At the start of November I was lucky enough to be invited to the Next Generation Storage Symposium in San Jose, California as well as Storage Field Day #2 on the following two days. There were sessions from upcoming storage vendors as well as a keynote from well known analyst Robin Harris and some thought provoking panel discussions about next generation storage technologies. Having spent some time digesting the flood of information and ideas from this trip there are two trends which ’emerge out of the haze’ for me;
- Flash storage continues to rapidly disrupt the storage marketplace
- The desire for more scalable systems is driving changes in the architecture of enterprise storage
To people immersed in storage these trends are well known and have been covered increasingly over the last couple of years (flash has been in mainstream arrays in some form since 2008). I’ve written this article to consolidate my own thoughts rather than as the traditional end of year predictions – ‘if you can’t explain it you don’t understand it‘ is something I believe and one of the principal reasons I enjoy blogging. Despite my interest in storage these events made me realise I’ve taken my eye off the ball and I’m now playing catchup!

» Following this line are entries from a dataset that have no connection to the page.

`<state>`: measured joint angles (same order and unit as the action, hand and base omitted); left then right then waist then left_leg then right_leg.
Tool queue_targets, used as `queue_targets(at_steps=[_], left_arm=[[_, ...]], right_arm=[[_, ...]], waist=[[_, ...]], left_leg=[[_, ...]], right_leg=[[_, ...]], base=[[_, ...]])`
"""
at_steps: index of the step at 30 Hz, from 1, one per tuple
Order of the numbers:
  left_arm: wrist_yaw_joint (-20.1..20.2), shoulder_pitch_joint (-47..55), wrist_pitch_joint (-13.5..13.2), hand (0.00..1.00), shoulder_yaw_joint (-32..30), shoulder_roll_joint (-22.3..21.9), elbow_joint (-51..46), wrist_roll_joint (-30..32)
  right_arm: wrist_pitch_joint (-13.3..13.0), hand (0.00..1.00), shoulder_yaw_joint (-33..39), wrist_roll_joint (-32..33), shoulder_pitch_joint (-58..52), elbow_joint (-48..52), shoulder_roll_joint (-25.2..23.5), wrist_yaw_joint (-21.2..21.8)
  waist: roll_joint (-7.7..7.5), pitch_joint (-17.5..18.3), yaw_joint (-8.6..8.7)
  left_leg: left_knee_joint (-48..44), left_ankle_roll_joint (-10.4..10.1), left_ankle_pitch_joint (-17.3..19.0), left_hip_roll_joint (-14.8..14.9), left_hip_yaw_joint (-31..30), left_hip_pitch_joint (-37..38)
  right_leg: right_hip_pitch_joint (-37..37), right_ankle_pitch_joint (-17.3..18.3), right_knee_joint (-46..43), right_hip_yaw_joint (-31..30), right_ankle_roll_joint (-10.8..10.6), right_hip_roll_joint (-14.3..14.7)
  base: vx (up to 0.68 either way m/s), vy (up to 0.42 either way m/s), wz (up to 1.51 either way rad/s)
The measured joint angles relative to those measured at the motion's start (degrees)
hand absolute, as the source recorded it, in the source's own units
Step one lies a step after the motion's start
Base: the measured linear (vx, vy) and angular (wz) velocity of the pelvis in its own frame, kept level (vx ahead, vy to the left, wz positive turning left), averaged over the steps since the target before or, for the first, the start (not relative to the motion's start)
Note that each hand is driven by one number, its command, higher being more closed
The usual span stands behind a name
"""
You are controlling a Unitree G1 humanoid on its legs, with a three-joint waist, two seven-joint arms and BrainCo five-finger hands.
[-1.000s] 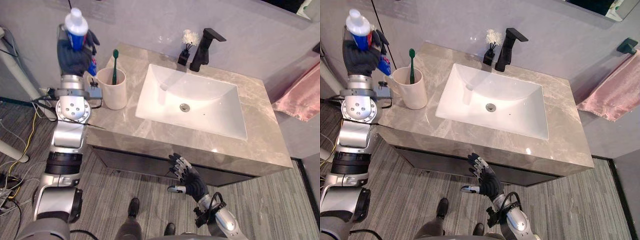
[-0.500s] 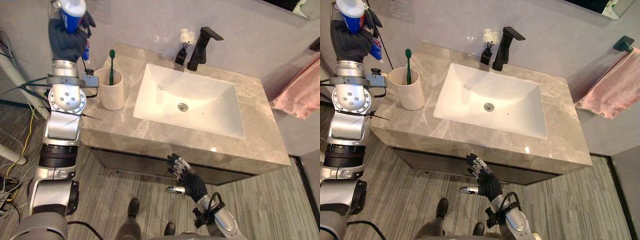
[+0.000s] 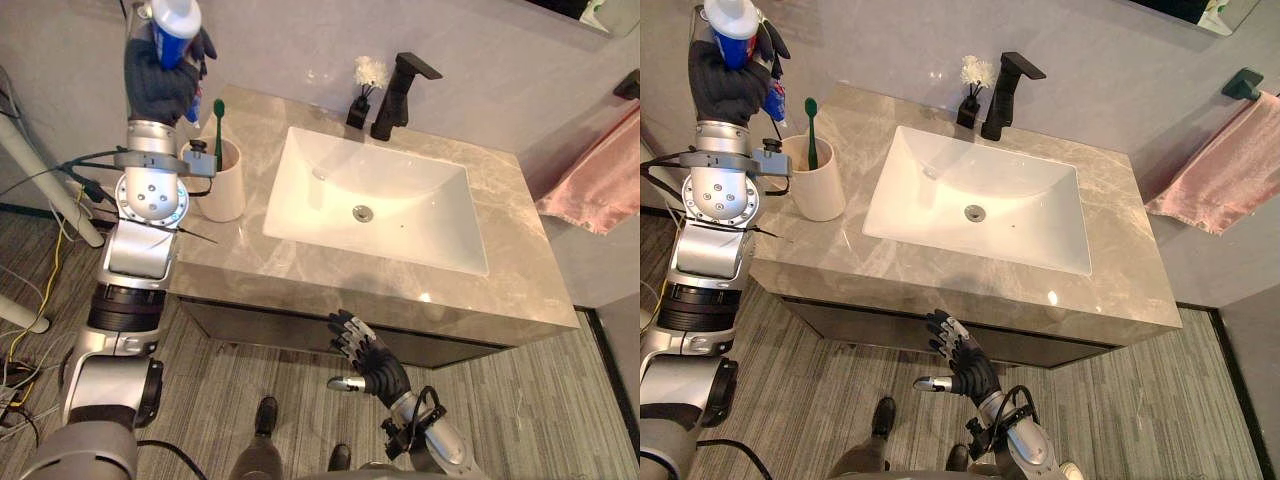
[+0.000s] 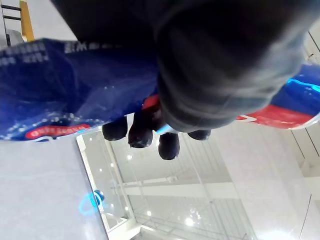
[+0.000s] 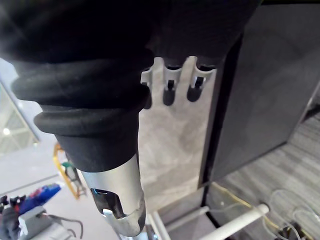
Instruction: Organize washtable
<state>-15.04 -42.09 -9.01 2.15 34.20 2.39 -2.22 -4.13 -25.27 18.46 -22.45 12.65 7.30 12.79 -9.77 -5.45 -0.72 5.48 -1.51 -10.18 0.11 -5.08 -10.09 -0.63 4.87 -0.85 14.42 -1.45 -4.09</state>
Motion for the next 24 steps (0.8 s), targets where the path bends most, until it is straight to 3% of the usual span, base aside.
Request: queue_targets(at_steps=[24], left_arm=[[1.3,6.3,0.1,1.00,-0.1,-2.7,0.6,-0.6]], right_arm=[[0.0,0.00,0.2,0.0,-0.5,0.0,1.1,0.0]], waist=[[1.39,-0.9,-0.06]], left_leg=[[0.0,0.1,0.0,-0.1,0.4,0.1]], right_leg=[[-0.4,-0.3,-0.4,-0.5,-0.4,0.0]], base=[[0.00,-0.001,-0.01]])
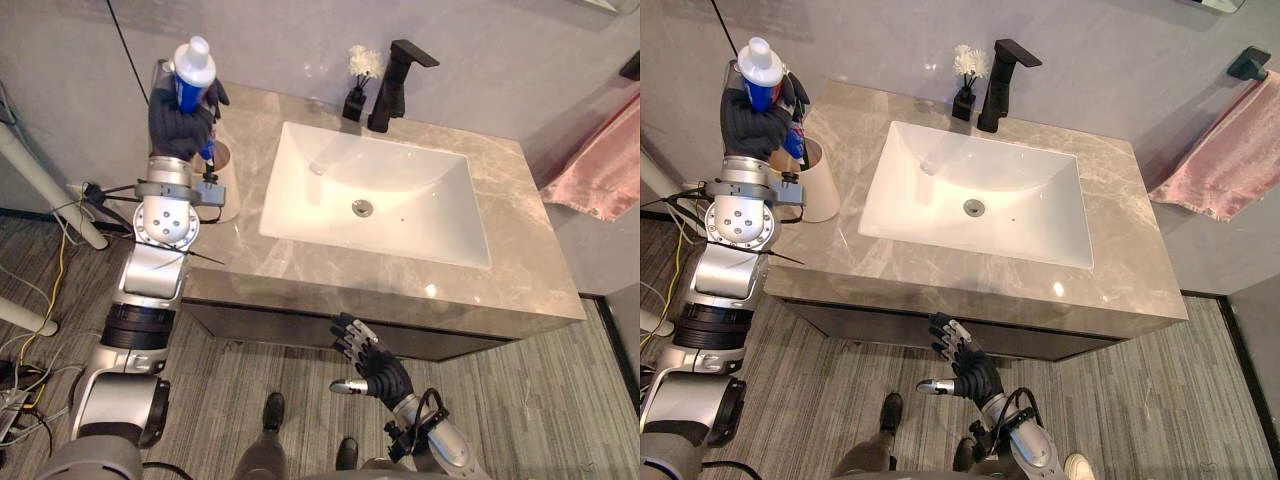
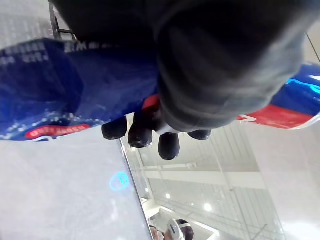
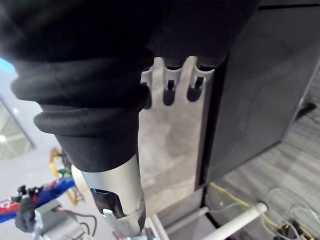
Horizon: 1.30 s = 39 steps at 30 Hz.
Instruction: Organize washtable
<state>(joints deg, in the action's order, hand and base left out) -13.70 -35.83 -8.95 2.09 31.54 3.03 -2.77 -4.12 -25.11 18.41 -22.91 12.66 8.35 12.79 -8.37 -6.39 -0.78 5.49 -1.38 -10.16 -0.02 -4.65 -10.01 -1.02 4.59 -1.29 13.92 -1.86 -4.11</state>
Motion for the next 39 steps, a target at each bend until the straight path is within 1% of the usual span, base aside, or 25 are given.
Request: queue_targets(at_steps=[4,13,20,27,28,33,34,39], left_arm=[[0.0,0.9,0.0,1.00,-0.2,0.0,0.0,0.0],[0.0,1.5,0.1,1.00,-0.7,-1.8,0.0,0.0],[0.1,3.5,0.1,1.00,-0.9,-1.8,0.0,-0.2],[0.5,3.6,0.1,1.00,-2.6,-1.8,0.0,-1.5],[1.0,3.7,0.1,0.00,-2.6,-1.8,0.0,-1.7],[1.3,3.7,0.4,0.00,-2.6,-1.8,2.1,-2.7],[1.3,3.7,1.0,0.00,-2.6,-1.9,2.3,-3.3],[1.2,3.7,1.2,0.00,-2.9,-1.4,2.3,-3.9]], right_arm=[[0.0,0.00,0.0,0.0,0.0,0.0,0.0,0.0],[0.0,0.00,0.1,0.0,-0.4,0.0,0.1,0.0],[0.0,0.00,0.6,0.0,-0.6,0.0,0.1,0.0],[0.0,0.00,1.0,0.0,-1.7,0.0,0.1,0.0],[0.0,0.00,1.0,0.0,-1.7,0.0,0.1,0.0],[0.0,0.00,1.0,-0.1,-1.8,0.0,0.1,0.0],[0.0,0.00,1.0,-0.1,-1.9,0.0,0.1,0.0],[0.0,0.00,1.0,-0.9,-2.3,0.0,0.0,0.0]], waist=[[0.01,0.0,0.05],[0.02,0.0,0.02],[0.02,0.0,0.01],[0.02,0.0,0.00],[0.02,0.0,0.03],[0.03,0.0,0.05],[0.03,0.0,0.05],[0.02,0.0,0.02]], left_leg=[[0.0,0.0,0.0,0.0,0.0,0.0],[0.0,0.0,0.0,0.0,0.0,0.0],[0.0,0.1,0.1,0.1,0.2,0.0],[0.0,0.1,0.1,0.1,0.4,0.0],[0.0,0.2,0.1,0.1,0.4,0.0],[0.0,0.3,0.3,0.1,0.9,0.2],[0.0,0.3,0.3,0.1,0.9,0.2],[0.0,0.4,0.3,0.0,1.0,0.2]], right_leg=[[0.0,0.0,0.0,0.0,0.0,0.0],[0.0,0.0,-0.1,0.0,0.0,0.0],[-0.1,0.0,-0.1,-0.1,0.0,0.0],[-0.2,-0.3,0.1,-0.5,-0.1,0.0],[-0.2,-0.3,0.1,-0.5,-0.1,0.0],[-0.3,-0.4,0.1,-1.0,0.0,0.0],[-0.3,-0.4,0.1,-1.0,0.0,0.0],[-0.3,-0.4,0.2,-1.1,0.0,0.0]], base=[[0.00,0.000,0.00],[0.00,0.000,0.00],[0.00,0.000,0.00],[0.00,0.000,0.00],[0.00,0.000,-0.04],[0.00,0.000,-0.04],[0.00,0.000,0.00],[0.00,0.000,0.00]])
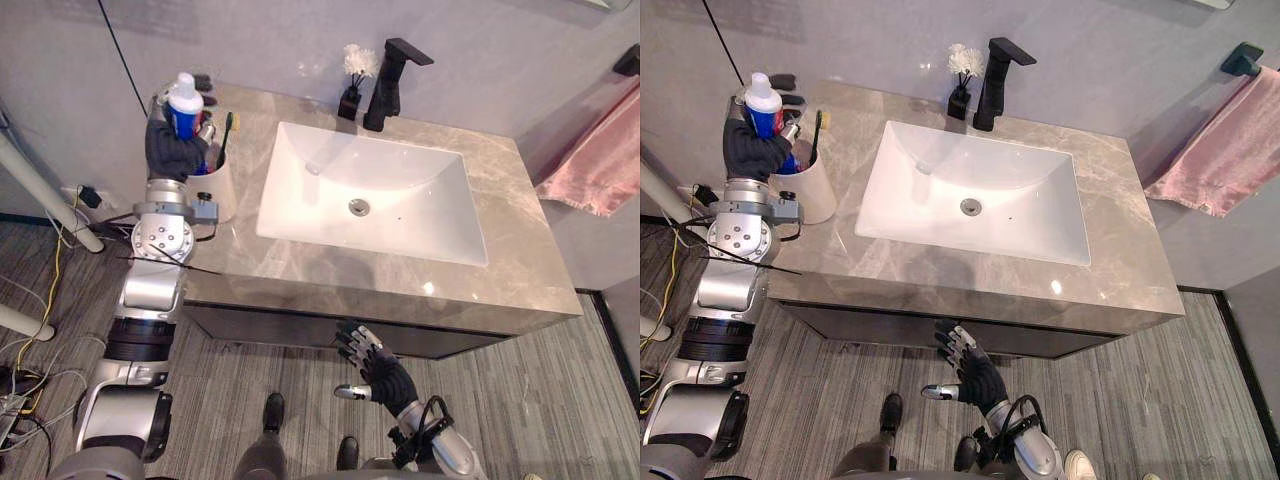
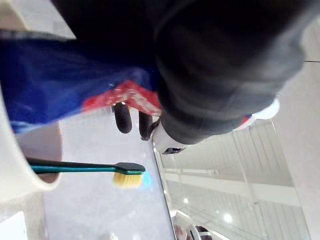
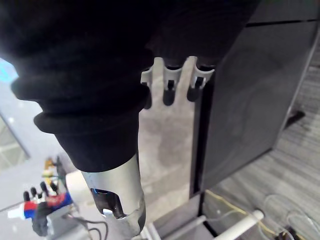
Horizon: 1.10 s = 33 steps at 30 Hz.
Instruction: Organize washtable
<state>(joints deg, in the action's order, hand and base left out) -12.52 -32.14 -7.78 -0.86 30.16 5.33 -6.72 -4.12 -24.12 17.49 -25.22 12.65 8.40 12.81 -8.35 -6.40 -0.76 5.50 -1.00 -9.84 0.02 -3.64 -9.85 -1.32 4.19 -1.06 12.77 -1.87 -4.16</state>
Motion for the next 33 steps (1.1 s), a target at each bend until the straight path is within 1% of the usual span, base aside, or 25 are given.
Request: queue_targets(at_steps=[2,8,12,16,19,21,22,24,25,26,27,29,30,31,32,33], left_arm=[[-0.1,-0.1,0.0,0.00,0.0,0.3,0.0,-0.5],[-0.1,-5.7,-0.2,0.00,0.0,3.8,0.0,-1.7],[0.0,-7.2,-0.3,0.00,0.1,5.3,0.0,-2.3],[0.0,-7.7,-0.3,0.00,0.2,7.8,0.0,-4.0],[0.0,-9.4,-0.5,0.00,0.2,10.9,0.0,-4.3],[-0.1,-10.3,-1.6,0.00,0.2,13.6,-0.5,-5.1],[-0.1,-10.3,-2.2,1.00,0.0,15.4,-1.7,-5.2],[0.0,-9.7,-2.9,1.00,-1.2,16.6,-5.2,-5.6],[0.0,-7.4,-4.1,1.00,-3.9,16.6,-8.7,-6.1],[0.1,-4.7,-5.0,1.00,-6.2,16.6,-11.4,-6.2],[0.9,1.3,-6.4,1.00,-9.6,16.0,-15.5,-6.6],[1.9,6.3,-6.6,1.00,-11.1,14.8,-18.2,-7.3],[3.0,10.7,-6.6,1.00,-11.3,13.1,-20.1,-7.9],[3.8,14.2,-6.6,1.00,-11.4,11.2,-21.1,-8.2],[4.6,18.7,-6.5,1.00,-11.4,8.0,-22.4,-8.4],[5.1,20.8,-6.4,1.00,-11.4,6.3,-22.9,-8.4]], right_arm=[[0.0,0.00,0.0,0.0,0.0,0.0,0.0,0.0],[0.0,0.00,0.0,-0.1,0.1,0.0,-0.1,0.0],[0.0,0.00,0.0,-0.1,0.1,0.0,-0.1,0.0],[0.0,0.00,0.0,-0.1,0.9,-0.1,-0.1,0.0],[0.0,0.00,0.2,-0.1,1.4,-0.1,-0.1,0.0],[0.0,0.00,0.7,-0.1,1.4,-0.1,-0.1,0.0],[0.0,0.00,1.2,-0.1,1.5,-0.2,-0.1,0.0],[0.0,0.00,1.3,-0.1,1.8,-1.0,0.0,0.0],[0.0,0.00,1.3,-0.1,2.1,-1.2,0.0,0.0],[0.0,0.00,1.5,-0.2,2.3,-1.2,0.0,0.0],[0.0,0.00,1.7,-0.3,2.3,-1.2,-0.1,0.2],[0.0,0.00,2.0,-0.7,2.3,-1.2,-0.1,0.5],[0.0,0.00,2.7,-1.2,2.1,-1.3,-0.2,1.0],[0.0,0.00,3.0,-1.4,1.9,-1.3,-0.5,1.1],[0.0,0.00,3.4,-1.8,1.8,-1.5,-0.6,1.1],[0.1,0.00,3.5,-1.9,1.8,-1.6,-0.8,1.1]], waist=[[-0.01,0.0,-0.01],[0.01,0.0,-0.02],[0.16,0.1,-0.04],[0.97,0.5,-0.10],[1.80,1.2,-0.25],[2.37,1.9,-0.25],[2.76,2.2,-0.34],[3.13,2.4,-0.52],[3.47,2.8,-0.52],[3.79,3.0,-0.53],[4.47,3.5,-0.68],[4.94,3.9,-1.12],[5.29,4.2,-1.77],[5.46,4.4,-1.82],[5.57,4.6,-1.90],[5.54,4.6,-1.96]], left_leg=[[0.0,0.0,0.0,0.0,0.0,0.0],[0.0,0.0,0.0,0.0,0.0,0.1],[0.0,0.0,0.0,0.0,0.2,0.2],[0.0,0.0,0.0,-0.1,0.2,0.3],[0.0,0.0,0.0,-0.1,0.1,0.3],[0.0,0.1,-0.1,-0.1,0.1,0.3],[0.0,0.3,-0.2,-0.2,0.0,0.5],[0.0,0.2,-0.2,-0.2,-0.2,1.0],[0.0,0.0,0.0,-0.2,-0.3,1.0],[0.1,0.0,0.0,-0.1,-0.3,1.0],[0.1,0.0,0.0,-0.1,-0.3,1.0],[0.1,0.0,0.0,-0.1,-0.4,1.0],[0.1,0.0,0.0,-0.1,-0.5,1.0],[0.1,-0.1,-0.1,-0.1,-0.8,1.0],[0.1,-0.1,-0.1,0.0,-1.1,1.0],[0.1,-0.2,-0.1,0.0,-1.2,1.0]], right_leg=[[0.0,0.0,0.0,0.0,0.0,0.0],[0.0,0.0,0.0,0.0,0.0,0.0],[0.0,0.0,-0.1,-0.2,0.0,0.0],[0.0,0.0,-0.2,-0.2,0.0,-0.1],[0.1,0.0,-0.3,-0.1,0.0,-0.1],[0.2,0.0,-0.3,-0.1,0.0,-0.1],[0.4,0.0,-0.2,0.0,0.0,-0.1],[1.2,0.0,0.1,0.3,0.1,-0.1],[1.2,0.1,0.2,0.4,0.2,-0.1],[1.2,0.2,0.2,0.4,0.3,-0.1],[1.3,0.3,0.2,0.4,0.4,-0.1],[1.3,0.3,0.3,0.5,0.4,-0.1],[1.4,0.3,0.3,0.6,0.4,-0.2],[1.5,0.3,0.3,0.9,0.3,-0.2],[1.8,0.3,0.5,1.3,0.3,-0.3],[1.8,0.3,0.5,1.4,0.3,-0.3]], base=[[0.00,0.000,0.00],[0.00,0.000,0.00],[0.00,0.000,0.00],[0.00,0.000,0.00],[0.00,0.000,0.00],[0.00,0.000,0.00],[0.00,0.000,0.00],[0.00,-0.002,0.06],[0.00,-0.005,0.06],[0.00,0.000,0.00],[0.00,0.000,0.00],[0.00,-0.001,0.02],[0.01,-0.002,0.07],[0.00,0.000,0.15],[-0.01,-0.001,0.15],[-0.02,0.000,0.12]])
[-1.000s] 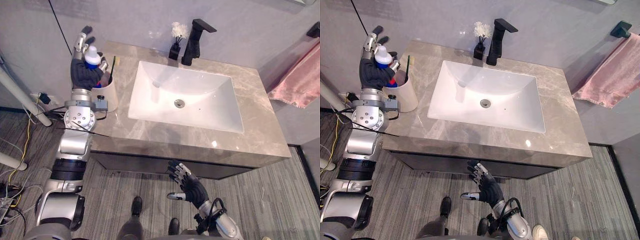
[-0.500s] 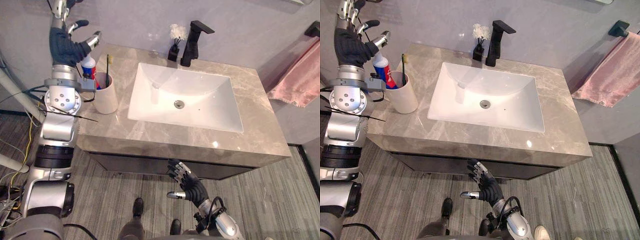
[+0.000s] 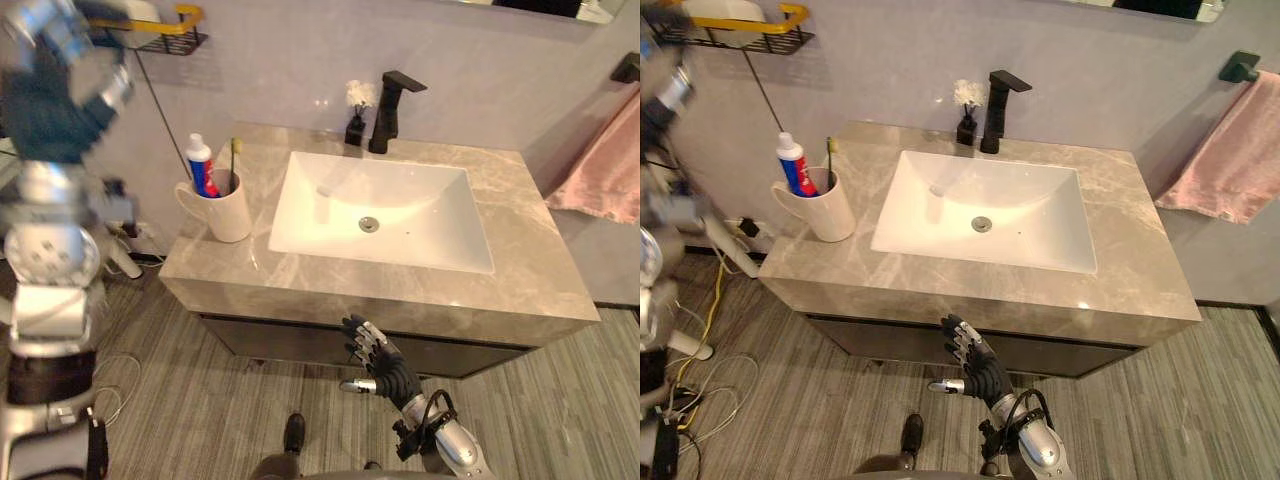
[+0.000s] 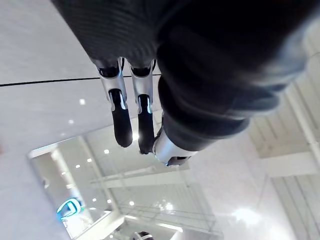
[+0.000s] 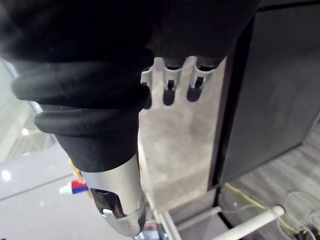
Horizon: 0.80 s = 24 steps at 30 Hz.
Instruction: Organize washtable
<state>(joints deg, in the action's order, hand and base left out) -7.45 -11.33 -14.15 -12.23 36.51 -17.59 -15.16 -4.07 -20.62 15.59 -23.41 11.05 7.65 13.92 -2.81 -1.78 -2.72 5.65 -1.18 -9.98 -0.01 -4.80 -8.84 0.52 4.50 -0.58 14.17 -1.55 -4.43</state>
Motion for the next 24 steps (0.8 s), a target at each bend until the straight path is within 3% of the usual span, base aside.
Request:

Most of the vendor and panel sessions at the conference concentrated on the flash aspects – tiered vs cache, should you use a hybrid or all flash array (or no array at all in Nutanix’s case) although there was also discussion of the scalability of various architectures and technologies. Flash’s key advantage is performance – when compared to spinning disk it’s orders of magnitude faster and much of the current innovation is in trying to overcome its other constraints of cost, lifecycle, form factor etc. It’s not just performance that’s driving the current industry changes however – the desire for greater scalability is driving storage from a centralised model to a more distributed architecture (as described very eloquently by Chris Evans).
Combined these factors imply a major shakeup in the storage industry – it’s going to be a fun few years!
Flash disrupts the marketplace
Unless you’ve been hiding under a very big rock you can’t have missed the mass market arrival of flash devices into almost every aspect of the market, both for consumers and enterprises. There are many drivers behind their adoption from mobile devices to virtualisation with its I/O blender and VDI bootstorms. Ruben Spruijt has written a great primer on where and how flash is being used – read it! In his article he not only summarises the different flash implementations (hybrid arrays, all flash arrays, tiering, caching etc) which I’m repeating here for reference but the pros and cons of each and a typical use case;
- Flash-cached (performance acceleration of magnetic disks by extending cache)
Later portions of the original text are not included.